A remote Indigenous community in Western Canada left reeling by a deadly stabbing spree was ordered to lock down Tuesday as police swarmed the area searching for a suspect believed to be hiding there.
The attack in the James Smith Cree Nation Indigenous community and the town of Weldon on Sunday left 10 dead and 18 wounded.
A massive manhunt for two brothers across the vast Prairies region ensued, focusing at one point on Regina, Saskatchewan province’s capital 300 kilometers (185 miles) to the south.
It suddenly turned back to this Indigenous community on Tuesday after police released an emergency message warning that investigators had “received reports of a possible sighting” of suspect Myles Sanderson, 30.
Police in heavily armoured vehicles surged into the community, while calling on area residents to “seek immediate shelter/shelter in place.” A police helicopter flew overhead into the Indigenous area.
Late Monday federal police assistant commissioner Rhonda Blackmore announced they had found the mutilated body of the second suspect, 31-year-old Damien Sanderson, in a grassy area near a house that was being examined in the James Smith Cree Nation.
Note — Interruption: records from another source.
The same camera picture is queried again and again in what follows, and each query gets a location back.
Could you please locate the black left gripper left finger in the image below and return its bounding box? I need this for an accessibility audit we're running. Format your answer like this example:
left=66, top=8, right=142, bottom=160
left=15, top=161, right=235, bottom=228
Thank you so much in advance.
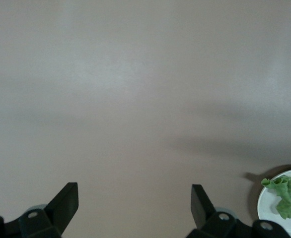
left=0, top=182, right=79, bottom=238

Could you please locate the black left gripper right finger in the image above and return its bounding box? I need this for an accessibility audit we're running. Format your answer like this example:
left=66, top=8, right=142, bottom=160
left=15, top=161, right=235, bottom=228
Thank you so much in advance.
left=186, top=184, right=291, bottom=238

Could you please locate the beige round plate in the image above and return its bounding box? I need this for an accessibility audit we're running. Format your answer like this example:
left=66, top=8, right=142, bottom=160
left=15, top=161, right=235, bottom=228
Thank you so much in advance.
left=257, top=168, right=291, bottom=234

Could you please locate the green lettuce leaf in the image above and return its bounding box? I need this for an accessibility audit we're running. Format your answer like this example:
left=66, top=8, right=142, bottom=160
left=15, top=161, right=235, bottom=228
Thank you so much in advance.
left=260, top=175, right=291, bottom=220

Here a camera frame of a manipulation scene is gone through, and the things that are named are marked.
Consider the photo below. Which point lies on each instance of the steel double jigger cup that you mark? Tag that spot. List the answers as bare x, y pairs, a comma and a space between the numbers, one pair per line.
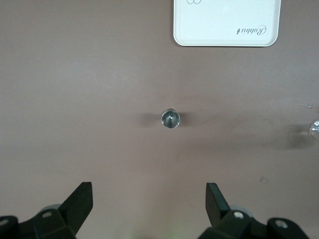
170, 119

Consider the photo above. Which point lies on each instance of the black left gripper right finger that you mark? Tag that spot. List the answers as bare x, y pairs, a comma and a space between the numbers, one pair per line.
231, 224

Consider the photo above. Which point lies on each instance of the brown table cover mat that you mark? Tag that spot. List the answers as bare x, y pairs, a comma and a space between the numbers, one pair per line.
74, 87

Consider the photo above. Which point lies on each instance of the clear wine glass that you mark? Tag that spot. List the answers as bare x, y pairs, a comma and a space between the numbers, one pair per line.
315, 129

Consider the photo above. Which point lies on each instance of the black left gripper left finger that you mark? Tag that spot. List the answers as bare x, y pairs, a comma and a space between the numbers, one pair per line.
49, 224

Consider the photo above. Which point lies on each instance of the cream rabbit print tray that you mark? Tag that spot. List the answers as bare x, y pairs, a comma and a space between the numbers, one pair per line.
224, 20

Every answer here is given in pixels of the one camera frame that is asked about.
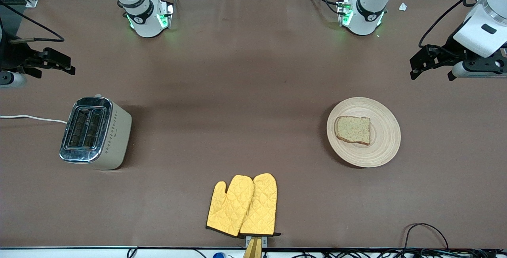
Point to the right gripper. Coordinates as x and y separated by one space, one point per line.
12 56

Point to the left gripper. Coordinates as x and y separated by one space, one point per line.
452 50

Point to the round wooden plate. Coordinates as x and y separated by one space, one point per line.
382 147

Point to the brown bread slice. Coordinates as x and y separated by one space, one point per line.
352 130

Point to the beige chrome two-slot toaster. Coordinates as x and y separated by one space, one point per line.
97 133

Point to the small white paper scrap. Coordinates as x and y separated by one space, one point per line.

The younger Sanderson – who is also wanted for breaching parole in May after serving part of a sentence for assault and robbery – is suspected of having killed his brother, she said.
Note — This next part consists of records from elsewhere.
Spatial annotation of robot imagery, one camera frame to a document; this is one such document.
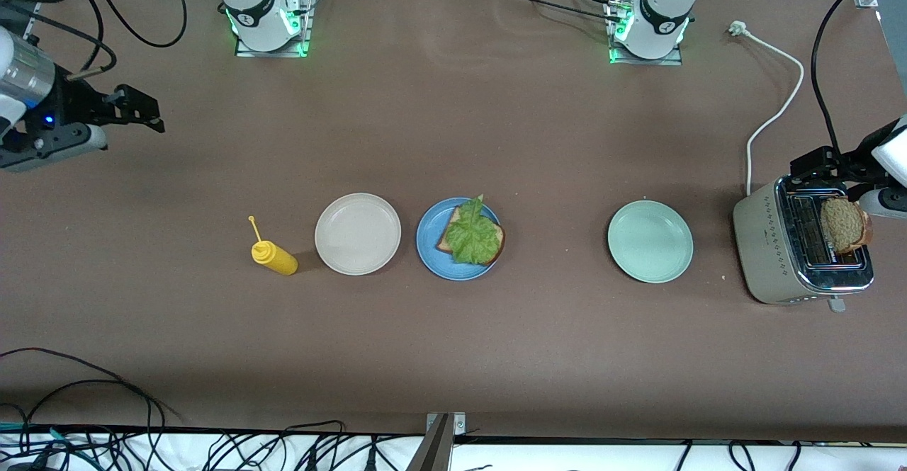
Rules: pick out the brown bread slice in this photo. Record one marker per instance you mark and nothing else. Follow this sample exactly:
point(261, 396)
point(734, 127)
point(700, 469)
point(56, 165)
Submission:
point(499, 244)
point(843, 224)

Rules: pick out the pale green plate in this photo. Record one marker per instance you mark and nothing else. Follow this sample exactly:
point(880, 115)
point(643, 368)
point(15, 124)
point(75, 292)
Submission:
point(650, 241)

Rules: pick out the blue plate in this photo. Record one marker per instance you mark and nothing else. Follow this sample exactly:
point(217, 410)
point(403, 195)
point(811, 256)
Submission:
point(453, 269)

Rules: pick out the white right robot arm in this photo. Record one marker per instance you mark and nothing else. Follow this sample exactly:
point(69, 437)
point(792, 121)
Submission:
point(251, 3)

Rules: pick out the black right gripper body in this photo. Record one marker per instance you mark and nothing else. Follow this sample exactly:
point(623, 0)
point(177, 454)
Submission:
point(73, 105)

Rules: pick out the beige chrome toaster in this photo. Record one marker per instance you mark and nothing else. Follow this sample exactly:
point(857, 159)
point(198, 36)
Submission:
point(765, 244)

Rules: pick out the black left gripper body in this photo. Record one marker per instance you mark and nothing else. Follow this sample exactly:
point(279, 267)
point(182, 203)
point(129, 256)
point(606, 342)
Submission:
point(852, 161)

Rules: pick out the green lettuce leaf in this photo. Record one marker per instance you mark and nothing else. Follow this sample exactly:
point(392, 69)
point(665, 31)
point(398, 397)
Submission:
point(471, 237)

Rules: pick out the yellow squeeze bottle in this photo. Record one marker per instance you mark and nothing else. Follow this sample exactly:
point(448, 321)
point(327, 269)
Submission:
point(278, 258)

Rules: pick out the beige plate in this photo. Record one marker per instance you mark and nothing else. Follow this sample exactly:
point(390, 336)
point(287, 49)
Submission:
point(358, 234)

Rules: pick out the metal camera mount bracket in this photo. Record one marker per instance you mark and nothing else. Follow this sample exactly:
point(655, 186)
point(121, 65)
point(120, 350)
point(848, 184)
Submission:
point(439, 450)

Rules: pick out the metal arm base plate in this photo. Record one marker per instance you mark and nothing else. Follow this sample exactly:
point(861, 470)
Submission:
point(645, 61)
point(307, 3)

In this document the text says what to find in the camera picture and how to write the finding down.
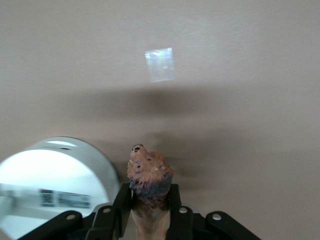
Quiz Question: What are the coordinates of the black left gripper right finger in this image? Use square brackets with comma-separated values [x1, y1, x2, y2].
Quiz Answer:
[166, 183, 195, 240]

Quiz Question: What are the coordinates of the small clear plastic bag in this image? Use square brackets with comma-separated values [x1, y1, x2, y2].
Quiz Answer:
[144, 47, 175, 84]

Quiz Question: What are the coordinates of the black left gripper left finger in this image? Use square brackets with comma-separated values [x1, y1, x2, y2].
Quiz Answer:
[87, 183, 134, 240]

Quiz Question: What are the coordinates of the white round desk lamp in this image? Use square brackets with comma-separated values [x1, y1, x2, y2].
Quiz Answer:
[0, 136, 121, 240]

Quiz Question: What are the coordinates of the brown lion figurine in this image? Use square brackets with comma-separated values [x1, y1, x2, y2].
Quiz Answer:
[126, 143, 175, 240]

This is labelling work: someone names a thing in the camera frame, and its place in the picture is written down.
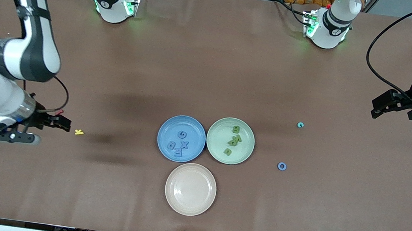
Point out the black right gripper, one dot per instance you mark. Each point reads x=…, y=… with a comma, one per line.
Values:
x=39, y=119

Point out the blue foam lowercase g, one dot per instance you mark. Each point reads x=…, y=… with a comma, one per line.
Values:
x=168, y=145

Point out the blue foam capital G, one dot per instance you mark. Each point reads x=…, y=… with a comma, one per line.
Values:
x=179, y=133

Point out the blue foam letter E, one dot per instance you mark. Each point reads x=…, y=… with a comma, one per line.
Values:
x=178, y=152

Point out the blue foam letter X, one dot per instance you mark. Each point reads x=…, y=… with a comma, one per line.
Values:
x=185, y=144

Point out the green foam letter N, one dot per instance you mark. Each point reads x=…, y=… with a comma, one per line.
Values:
x=228, y=149
x=238, y=138

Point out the green foam letter B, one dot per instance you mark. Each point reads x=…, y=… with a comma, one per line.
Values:
x=235, y=129

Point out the green foam letter d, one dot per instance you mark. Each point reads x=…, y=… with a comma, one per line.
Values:
x=231, y=143

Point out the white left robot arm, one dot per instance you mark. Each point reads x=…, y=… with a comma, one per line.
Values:
x=330, y=32

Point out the yellow foam letter K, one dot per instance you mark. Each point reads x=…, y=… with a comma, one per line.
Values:
x=78, y=132

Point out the teal foam letter c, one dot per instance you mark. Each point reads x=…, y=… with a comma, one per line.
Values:
x=298, y=124

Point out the blue round plate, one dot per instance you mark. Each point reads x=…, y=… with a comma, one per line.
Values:
x=173, y=125

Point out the blue foam letter O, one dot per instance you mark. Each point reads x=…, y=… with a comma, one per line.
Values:
x=279, y=165

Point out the beige round plate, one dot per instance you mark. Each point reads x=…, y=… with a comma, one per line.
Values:
x=190, y=189

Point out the green round plate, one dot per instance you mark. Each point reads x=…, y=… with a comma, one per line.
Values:
x=219, y=133

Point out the brown table cover sheet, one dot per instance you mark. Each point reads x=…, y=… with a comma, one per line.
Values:
x=211, y=72

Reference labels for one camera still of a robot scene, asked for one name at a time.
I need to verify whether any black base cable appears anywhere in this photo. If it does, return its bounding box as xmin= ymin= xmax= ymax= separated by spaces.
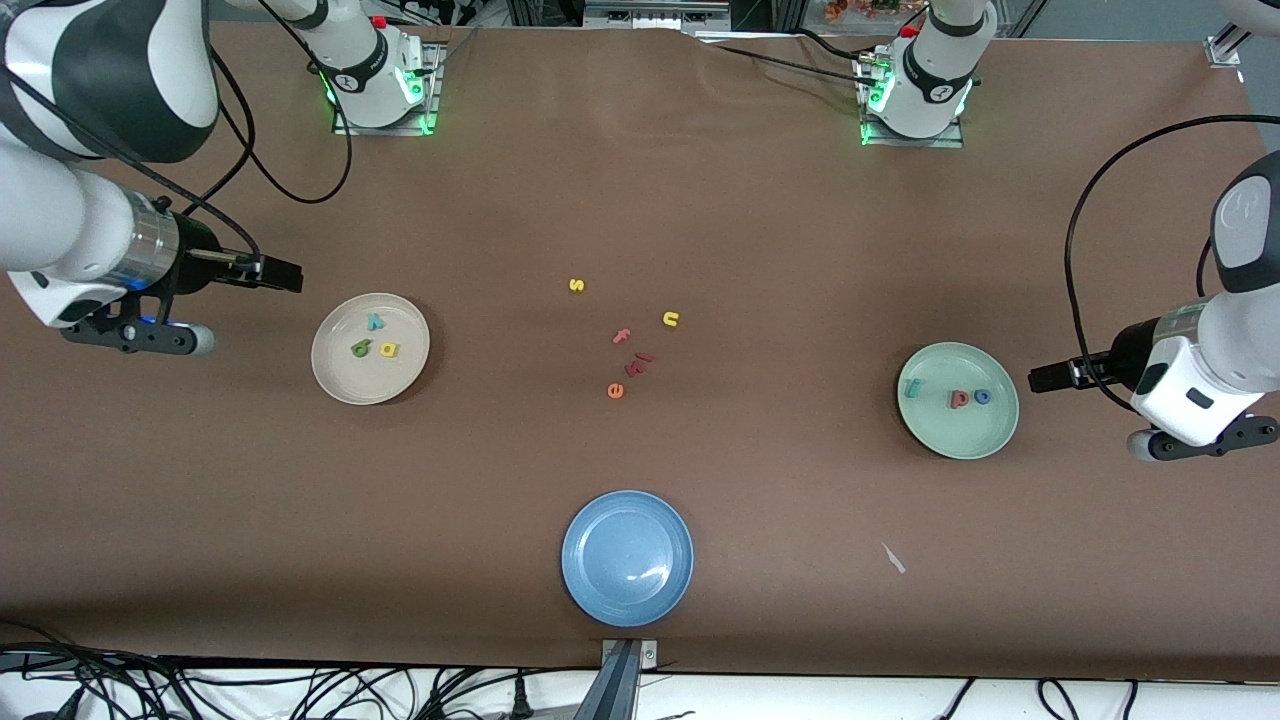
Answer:
xmin=715 ymin=30 xmax=881 ymax=87

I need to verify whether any metal clamp plate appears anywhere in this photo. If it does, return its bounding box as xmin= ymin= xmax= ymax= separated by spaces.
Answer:
xmin=600 ymin=638 xmax=660 ymax=670

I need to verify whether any black looping arm cable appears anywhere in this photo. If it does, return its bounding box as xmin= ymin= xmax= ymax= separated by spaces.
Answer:
xmin=1063 ymin=114 xmax=1280 ymax=411
xmin=205 ymin=0 xmax=354 ymax=205

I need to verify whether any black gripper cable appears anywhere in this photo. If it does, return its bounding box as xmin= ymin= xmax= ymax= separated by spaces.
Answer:
xmin=0 ymin=60 xmax=264 ymax=277

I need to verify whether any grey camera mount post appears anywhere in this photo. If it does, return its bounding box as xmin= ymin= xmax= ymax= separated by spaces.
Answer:
xmin=575 ymin=640 xmax=642 ymax=720

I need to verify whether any blue round plate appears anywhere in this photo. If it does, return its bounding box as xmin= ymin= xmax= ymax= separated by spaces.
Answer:
xmin=561 ymin=490 xmax=695 ymax=628

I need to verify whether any brown table cover mat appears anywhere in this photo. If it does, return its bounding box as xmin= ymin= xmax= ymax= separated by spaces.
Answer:
xmin=0 ymin=25 xmax=1280 ymax=683

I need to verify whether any beige round plate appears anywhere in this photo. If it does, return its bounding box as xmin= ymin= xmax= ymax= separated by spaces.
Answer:
xmin=311 ymin=293 xmax=431 ymax=406

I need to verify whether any green round plate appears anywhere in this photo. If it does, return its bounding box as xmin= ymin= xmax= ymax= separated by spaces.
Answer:
xmin=897 ymin=342 xmax=1020 ymax=461

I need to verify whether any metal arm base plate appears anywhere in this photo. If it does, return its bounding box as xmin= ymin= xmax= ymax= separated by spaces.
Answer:
xmin=858 ymin=55 xmax=967 ymax=149
xmin=330 ymin=40 xmax=447 ymax=138

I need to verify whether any silver metal rail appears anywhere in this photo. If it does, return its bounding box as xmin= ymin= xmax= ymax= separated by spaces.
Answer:
xmin=585 ymin=0 xmax=732 ymax=31
“He may be injured and seek medical attention,” Blackmore added.
A motive is not yet known for the rampage. But Myles Sanderson has a history of explosive violence that led to nearly 60 past criminal convictions.
In the James Smith Cree Nation and nearby Weldon, residents have described overwhelming grief and fear.
“It’s just devastating,” Weldon resident Ruby Works told AFP. “Our lives will never be the same.”
The former Olympian described an eerie tension settling across the region.
“The town is too quiet…. People are scared to come out of their homes,” she said. “Usually you see kids playing outside. Now you don’t see any.”
Before the lockdown, she said residents of the nearby Indigenous community had also been “locking themselves in.”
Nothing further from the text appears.